Antidepressant use and infections during pregnancy may increase the risk of neurodevelopmental disorders such as autism in children. The corresponding study was published in Brain, Behavior, and Immunity.
Selective serotonin reuptake inhibitors (SSRIs) are prescribed to 80% of pregnant women who need medication for depression. While they are widely considered safe among pregnant women, some research suggests that SSRI use during pregnancy may increase the risk of premature delivery, neonatal cardiovascular abnormalities, and offspring metabolic and neurologic disorders.
Some note that prenatal disruption to maternal serotonin levels may alter offspring neurodevelopment via the placenta- which provides nutrients from the mother to the growing baby, and is the sole source of serotonin for embryos in early pregnancy.
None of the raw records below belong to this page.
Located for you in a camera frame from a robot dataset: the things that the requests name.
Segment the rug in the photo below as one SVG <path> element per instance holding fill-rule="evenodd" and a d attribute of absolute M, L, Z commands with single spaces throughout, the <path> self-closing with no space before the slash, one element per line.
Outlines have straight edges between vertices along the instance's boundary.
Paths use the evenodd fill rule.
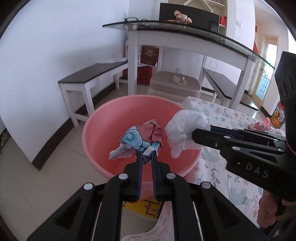
<path fill-rule="evenodd" d="M 148 219 L 158 220 L 164 202 L 158 202 L 155 199 L 140 200 L 138 202 L 123 202 L 122 207 L 133 213 L 144 216 Z"/>
<path fill-rule="evenodd" d="M 5 129 L 1 134 L 0 134 L 0 155 L 1 155 L 1 150 L 5 146 L 6 142 L 8 141 L 10 137 L 10 134 L 7 129 Z"/>

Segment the pink plastic basin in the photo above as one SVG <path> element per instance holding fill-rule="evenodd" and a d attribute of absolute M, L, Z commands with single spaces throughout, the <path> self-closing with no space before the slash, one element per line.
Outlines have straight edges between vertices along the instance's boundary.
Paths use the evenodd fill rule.
<path fill-rule="evenodd" d="M 82 133 L 84 152 L 94 168 L 110 179 L 122 173 L 126 164 L 136 161 L 135 156 L 109 160 L 110 151 L 118 148 L 118 141 L 128 128 L 155 119 L 163 129 L 163 147 L 158 161 L 169 164 L 172 172 L 184 177 L 197 163 L 200 150 L 184 150 L 179 158 L 172 158 L 164 131 L 167 123 L 181 109 L 173 102 L 149 95 L 111 100 L 96 109 L 87 120 Z M 151 164 L 148 164 L 143 166 L 140 199 L 153 196 Z"/>

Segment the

Previous research also shows that infections, autoimmune disorders, and other conditions that alter a mother’s immunity during pregnancy may adversely affect offspring neurodevelopment.
To understand more about how SSRI's and inflammation affect prenatal neurodevelopment, researchers observed the effects of inflammation-inducing viral infections and SRI exposure in pregnant mice.
They found that virus-induced inflammation led to altered sex-specific behaviors similar to those in people with autism, such as diminished communication and less interest in social interaction.
They also noted that SSRI treatment alone during pregnancy interacted with the mother’s immune system to produce a strong inflammatory reaction at the maternal-fetal interface (MFI)- the physical connection between mother and offspring during pregnancy.
“We identified inflammatory signatures in the placenta that correlated with neurologic changes in the adult offspring of mothers that encountered an immune challenge during pregnancy,” said Kristine Zengeler, Doctoral Student at the University of Virginia and the first author of the study.
“These signatures could be used to help identify biomarkers and druggable targets to help mitigate neurodevelopmental consequences of prenatal environmental stressors, like an immune response.”
The researchers further found that inflammation alone and in combination with SSRI’s altered serotonin levels in the placenta in opposite ways. They noted that this means drugs designed to reduce inflammation may have unanticipated consequences on the unborn baby if combined with SSRIs.
The researchers note that their findings do not mean pregnant women should stop taking SSRI’s. Rather, they say that their findings demonstrate a need for additional studies to understand how SSRIs and inflammation interact.